▶ _TASK ITEM_
In total, how many lines of the data contain the word "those"? Only that number is wanted.

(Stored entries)

════════════════════

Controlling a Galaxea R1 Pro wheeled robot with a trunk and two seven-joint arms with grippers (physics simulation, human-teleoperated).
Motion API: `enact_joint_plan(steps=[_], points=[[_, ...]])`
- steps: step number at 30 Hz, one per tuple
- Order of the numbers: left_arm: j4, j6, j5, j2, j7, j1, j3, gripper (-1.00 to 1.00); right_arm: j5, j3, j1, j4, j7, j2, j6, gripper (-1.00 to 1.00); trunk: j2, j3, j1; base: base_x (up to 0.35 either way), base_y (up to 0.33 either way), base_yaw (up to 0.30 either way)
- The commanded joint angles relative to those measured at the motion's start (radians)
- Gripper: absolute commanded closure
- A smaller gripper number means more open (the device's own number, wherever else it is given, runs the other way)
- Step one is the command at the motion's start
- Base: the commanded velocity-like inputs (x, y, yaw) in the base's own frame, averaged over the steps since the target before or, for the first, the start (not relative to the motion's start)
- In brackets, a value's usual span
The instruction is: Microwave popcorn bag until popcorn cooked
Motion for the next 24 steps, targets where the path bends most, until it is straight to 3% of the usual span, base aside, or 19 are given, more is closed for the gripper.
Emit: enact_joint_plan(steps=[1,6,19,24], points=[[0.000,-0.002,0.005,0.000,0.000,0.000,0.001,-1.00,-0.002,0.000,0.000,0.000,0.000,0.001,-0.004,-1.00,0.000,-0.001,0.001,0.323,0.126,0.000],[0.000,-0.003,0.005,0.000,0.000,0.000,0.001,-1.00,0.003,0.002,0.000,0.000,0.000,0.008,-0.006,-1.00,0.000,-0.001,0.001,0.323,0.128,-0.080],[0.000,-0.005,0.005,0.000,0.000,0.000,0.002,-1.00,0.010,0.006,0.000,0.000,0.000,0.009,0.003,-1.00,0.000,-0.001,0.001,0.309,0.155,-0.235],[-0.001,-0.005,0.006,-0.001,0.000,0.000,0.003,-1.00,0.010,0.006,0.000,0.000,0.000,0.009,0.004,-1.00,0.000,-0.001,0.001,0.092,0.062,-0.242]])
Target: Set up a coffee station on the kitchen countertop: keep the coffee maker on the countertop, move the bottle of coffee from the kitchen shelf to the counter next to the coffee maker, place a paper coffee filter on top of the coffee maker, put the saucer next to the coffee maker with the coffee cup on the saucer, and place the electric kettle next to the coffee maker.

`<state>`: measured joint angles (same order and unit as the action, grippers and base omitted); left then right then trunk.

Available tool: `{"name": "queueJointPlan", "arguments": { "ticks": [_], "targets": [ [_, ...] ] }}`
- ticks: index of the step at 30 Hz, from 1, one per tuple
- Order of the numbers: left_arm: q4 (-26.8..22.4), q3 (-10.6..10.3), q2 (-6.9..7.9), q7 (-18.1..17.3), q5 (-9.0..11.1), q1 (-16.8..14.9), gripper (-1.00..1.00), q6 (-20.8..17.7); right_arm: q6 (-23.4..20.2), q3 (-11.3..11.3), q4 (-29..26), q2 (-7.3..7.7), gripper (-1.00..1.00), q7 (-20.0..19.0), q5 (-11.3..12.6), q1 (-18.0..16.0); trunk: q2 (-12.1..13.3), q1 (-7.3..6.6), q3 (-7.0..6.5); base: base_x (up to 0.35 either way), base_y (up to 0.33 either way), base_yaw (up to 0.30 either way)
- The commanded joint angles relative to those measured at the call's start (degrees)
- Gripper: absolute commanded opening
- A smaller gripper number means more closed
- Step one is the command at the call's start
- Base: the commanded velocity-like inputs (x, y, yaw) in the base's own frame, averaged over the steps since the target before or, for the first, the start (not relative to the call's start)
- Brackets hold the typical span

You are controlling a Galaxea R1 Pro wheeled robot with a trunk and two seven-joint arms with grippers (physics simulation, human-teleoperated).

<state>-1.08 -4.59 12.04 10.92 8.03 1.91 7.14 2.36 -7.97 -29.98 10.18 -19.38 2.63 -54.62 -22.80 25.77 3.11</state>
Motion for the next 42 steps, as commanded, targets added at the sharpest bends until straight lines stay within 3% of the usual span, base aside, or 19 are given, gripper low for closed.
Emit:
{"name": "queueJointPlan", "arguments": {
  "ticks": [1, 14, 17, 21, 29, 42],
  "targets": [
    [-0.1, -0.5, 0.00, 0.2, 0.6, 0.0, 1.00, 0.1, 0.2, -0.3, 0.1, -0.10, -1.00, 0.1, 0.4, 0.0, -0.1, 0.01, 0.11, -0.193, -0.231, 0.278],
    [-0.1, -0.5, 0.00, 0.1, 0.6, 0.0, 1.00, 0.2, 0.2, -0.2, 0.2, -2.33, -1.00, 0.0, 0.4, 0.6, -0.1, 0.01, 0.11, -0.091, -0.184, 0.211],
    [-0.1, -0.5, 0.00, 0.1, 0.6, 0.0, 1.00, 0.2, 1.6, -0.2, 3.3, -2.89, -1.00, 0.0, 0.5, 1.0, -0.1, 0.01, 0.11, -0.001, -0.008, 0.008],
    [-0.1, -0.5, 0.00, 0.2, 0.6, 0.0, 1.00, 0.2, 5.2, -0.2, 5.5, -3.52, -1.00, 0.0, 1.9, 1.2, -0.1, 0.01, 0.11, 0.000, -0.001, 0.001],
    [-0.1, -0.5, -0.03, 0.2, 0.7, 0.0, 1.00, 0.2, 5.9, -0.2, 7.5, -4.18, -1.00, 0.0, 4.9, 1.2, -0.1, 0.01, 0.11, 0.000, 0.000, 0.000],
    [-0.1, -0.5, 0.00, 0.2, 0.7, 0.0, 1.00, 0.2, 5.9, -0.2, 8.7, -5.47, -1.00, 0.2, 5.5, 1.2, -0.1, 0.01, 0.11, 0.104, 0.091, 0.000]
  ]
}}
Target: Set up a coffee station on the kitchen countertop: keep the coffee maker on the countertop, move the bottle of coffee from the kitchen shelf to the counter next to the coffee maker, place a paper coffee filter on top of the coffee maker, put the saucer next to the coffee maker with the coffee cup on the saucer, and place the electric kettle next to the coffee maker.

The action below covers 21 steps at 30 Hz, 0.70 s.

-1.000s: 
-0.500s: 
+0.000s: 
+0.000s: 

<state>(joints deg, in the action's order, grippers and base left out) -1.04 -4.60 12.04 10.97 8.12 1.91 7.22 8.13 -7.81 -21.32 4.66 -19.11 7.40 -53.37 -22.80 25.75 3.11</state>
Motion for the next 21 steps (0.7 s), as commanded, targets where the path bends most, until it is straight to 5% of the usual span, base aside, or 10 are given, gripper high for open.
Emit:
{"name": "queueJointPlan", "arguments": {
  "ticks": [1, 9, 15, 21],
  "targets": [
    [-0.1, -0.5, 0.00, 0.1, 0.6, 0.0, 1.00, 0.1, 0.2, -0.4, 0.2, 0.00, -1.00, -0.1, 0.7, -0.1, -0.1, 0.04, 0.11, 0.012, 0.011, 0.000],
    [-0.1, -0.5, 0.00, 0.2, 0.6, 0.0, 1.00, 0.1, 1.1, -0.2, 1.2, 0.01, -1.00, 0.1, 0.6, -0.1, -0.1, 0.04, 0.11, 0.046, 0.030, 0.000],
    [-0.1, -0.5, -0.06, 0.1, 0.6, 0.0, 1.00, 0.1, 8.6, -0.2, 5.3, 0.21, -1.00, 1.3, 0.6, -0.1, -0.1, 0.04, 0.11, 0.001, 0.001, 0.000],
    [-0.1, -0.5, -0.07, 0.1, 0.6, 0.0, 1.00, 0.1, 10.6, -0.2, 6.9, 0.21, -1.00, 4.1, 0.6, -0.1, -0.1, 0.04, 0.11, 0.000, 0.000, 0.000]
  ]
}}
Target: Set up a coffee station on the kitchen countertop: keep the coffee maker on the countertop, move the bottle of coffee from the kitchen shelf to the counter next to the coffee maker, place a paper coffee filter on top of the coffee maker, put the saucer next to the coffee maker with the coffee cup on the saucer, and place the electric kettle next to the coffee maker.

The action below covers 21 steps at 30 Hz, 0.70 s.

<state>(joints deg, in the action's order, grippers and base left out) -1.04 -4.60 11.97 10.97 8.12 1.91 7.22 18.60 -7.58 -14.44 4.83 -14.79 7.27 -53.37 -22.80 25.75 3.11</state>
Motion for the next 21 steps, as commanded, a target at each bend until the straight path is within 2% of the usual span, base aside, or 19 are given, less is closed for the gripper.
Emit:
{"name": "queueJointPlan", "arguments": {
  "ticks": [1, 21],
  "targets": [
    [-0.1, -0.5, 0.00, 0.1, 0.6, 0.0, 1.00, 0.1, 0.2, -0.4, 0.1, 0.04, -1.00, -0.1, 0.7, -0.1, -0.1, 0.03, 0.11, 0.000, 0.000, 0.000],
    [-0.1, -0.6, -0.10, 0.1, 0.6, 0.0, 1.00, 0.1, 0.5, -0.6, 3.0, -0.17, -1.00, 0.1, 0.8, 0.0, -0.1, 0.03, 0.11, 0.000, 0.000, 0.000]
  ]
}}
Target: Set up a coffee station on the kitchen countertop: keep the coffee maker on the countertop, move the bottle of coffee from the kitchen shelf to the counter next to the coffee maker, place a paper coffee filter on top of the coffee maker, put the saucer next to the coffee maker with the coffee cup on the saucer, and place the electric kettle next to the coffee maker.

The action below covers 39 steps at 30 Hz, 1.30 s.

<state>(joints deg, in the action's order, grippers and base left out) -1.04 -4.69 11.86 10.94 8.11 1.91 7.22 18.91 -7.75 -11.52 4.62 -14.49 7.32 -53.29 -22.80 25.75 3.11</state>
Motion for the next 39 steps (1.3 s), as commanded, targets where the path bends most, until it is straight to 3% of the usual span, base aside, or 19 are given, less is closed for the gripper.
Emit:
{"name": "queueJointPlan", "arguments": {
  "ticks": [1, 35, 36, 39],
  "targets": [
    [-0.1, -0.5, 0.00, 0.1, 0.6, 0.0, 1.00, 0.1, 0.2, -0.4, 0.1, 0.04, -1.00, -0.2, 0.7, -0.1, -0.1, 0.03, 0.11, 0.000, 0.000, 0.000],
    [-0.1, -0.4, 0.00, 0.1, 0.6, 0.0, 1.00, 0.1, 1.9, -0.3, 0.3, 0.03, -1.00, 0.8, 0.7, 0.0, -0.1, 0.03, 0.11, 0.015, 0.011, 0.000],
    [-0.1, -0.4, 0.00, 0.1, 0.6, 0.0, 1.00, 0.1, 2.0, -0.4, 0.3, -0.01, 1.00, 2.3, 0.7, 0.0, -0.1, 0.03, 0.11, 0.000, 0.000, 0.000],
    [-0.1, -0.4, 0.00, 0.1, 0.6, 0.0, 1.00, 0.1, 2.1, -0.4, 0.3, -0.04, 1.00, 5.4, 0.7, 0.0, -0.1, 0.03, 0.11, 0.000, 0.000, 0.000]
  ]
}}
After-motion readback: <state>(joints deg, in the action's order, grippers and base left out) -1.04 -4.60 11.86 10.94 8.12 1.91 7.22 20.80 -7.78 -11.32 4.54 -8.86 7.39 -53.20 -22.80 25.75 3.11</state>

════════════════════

▶ _FINISHED TASK_
2